***** Recorded information

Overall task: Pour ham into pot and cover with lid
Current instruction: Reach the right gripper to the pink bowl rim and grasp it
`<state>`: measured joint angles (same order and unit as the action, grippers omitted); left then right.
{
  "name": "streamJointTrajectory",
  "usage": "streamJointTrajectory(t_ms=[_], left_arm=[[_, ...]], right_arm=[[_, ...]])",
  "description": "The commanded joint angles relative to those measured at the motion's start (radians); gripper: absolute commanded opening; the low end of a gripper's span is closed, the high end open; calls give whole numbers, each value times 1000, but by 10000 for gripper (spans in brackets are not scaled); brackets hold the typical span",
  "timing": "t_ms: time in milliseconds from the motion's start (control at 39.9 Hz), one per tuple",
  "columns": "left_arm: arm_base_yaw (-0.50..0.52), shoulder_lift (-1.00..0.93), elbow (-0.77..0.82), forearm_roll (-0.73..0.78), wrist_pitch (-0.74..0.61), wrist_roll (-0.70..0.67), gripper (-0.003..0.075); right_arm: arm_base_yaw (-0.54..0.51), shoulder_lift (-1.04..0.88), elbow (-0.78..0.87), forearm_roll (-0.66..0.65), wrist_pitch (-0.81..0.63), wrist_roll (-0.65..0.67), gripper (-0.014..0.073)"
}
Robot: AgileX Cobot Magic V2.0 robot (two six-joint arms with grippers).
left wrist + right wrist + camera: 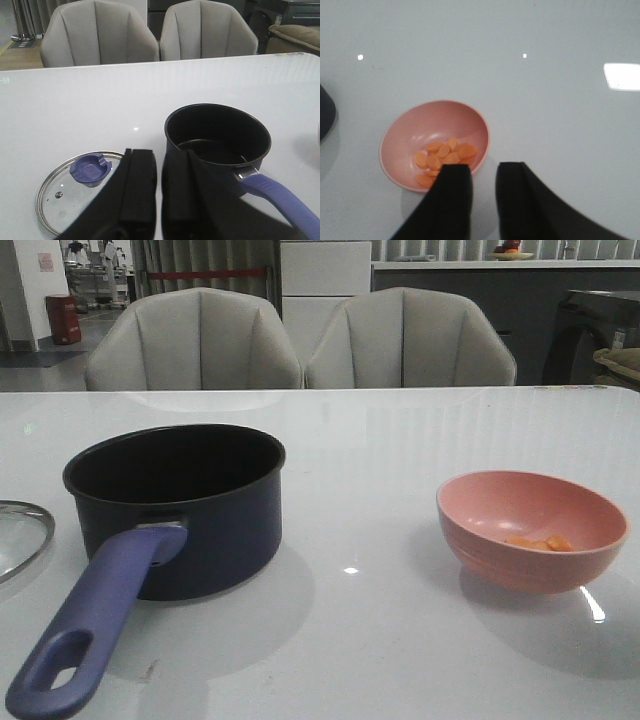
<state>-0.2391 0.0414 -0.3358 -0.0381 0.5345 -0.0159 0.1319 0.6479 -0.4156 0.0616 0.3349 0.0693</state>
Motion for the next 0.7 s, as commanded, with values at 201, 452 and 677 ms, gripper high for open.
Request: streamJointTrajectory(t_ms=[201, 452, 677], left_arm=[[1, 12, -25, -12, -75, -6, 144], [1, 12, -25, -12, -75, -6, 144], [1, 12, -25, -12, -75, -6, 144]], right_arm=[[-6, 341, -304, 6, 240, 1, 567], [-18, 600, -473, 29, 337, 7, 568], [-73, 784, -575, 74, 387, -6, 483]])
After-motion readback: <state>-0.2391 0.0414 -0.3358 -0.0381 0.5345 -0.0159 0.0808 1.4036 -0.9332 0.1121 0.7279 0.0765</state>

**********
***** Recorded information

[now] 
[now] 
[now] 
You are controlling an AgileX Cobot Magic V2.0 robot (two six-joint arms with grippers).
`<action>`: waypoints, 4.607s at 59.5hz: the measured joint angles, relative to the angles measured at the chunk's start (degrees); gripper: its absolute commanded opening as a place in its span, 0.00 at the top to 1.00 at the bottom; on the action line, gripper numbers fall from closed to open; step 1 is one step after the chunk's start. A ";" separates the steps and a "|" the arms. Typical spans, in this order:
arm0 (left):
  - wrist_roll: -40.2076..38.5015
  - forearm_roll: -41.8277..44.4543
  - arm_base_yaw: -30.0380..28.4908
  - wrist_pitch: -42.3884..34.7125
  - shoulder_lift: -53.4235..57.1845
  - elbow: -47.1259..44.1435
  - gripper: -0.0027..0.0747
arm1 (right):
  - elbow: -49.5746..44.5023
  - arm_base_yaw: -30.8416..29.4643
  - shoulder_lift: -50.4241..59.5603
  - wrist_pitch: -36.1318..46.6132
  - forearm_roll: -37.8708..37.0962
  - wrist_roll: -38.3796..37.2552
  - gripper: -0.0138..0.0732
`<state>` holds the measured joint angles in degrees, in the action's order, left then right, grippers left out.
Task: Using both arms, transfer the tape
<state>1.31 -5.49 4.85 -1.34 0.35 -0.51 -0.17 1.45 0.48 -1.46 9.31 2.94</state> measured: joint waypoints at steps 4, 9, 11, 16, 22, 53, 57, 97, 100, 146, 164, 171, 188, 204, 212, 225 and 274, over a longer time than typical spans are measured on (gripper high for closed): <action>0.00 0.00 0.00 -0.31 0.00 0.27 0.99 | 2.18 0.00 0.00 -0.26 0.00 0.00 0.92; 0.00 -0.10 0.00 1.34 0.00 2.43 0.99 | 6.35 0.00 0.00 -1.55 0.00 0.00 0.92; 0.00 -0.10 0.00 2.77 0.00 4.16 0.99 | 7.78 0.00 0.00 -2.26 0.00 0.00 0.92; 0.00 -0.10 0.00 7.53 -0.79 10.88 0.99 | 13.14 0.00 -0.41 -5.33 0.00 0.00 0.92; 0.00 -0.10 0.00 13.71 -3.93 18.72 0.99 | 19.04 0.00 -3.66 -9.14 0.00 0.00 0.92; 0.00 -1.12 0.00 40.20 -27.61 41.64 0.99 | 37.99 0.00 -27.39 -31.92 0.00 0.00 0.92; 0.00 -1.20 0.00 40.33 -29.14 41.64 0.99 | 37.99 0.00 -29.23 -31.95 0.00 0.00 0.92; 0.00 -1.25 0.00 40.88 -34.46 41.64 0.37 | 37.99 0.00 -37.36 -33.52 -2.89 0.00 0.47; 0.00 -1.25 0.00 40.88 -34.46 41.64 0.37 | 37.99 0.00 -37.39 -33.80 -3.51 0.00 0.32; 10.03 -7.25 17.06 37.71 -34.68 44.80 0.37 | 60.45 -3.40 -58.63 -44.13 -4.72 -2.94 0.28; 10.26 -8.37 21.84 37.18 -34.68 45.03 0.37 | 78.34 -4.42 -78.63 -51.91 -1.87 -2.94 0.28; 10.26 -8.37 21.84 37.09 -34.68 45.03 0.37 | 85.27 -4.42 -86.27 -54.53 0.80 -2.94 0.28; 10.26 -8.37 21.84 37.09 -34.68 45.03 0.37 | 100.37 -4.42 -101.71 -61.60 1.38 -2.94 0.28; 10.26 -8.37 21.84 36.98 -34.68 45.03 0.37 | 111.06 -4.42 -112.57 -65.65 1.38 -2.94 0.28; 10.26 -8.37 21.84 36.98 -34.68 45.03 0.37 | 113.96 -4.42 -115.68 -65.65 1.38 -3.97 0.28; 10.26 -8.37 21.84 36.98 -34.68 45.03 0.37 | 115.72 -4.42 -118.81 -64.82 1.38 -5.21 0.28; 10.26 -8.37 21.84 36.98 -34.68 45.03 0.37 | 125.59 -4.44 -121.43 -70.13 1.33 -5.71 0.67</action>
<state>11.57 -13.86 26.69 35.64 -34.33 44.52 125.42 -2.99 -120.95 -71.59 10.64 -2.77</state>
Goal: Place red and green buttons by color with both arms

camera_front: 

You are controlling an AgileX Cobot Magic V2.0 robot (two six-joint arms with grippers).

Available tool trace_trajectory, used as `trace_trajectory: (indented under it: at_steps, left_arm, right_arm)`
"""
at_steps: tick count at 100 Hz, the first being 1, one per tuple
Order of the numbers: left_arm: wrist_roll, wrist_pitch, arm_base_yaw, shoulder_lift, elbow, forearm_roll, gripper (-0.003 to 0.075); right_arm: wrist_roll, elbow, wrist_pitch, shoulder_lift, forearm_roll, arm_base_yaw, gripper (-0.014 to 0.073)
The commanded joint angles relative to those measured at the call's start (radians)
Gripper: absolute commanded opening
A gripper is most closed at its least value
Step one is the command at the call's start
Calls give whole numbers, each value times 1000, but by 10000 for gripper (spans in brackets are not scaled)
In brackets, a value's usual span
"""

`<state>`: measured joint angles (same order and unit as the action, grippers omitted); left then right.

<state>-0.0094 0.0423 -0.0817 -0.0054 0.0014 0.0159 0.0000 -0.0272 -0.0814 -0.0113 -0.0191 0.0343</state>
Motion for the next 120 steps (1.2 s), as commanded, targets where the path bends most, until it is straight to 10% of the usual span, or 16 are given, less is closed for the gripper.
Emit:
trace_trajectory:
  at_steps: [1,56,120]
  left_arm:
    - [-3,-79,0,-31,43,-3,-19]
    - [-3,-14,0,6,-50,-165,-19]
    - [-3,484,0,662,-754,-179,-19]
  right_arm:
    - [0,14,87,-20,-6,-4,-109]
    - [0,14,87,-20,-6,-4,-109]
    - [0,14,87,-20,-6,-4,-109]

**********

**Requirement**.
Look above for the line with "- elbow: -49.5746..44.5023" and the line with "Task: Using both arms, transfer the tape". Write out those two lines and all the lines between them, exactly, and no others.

**Completed task**.
  - elbow: -49.5746..44.5023
  - arm_base_yaw: -30.8416..29.4643
  - shoulder_lift: -50.4241..59.5603
  - wrist_pitch: -36.1318..46.6132
  - forearm_roll: -37.8708..37.0962
  - wrist_roll: -38.3796..37.2552
  - gripper: -0.0138..0.0732
`<state>` holds the measured joint angles in degrees, in the action's order, left then right, grippers left out.
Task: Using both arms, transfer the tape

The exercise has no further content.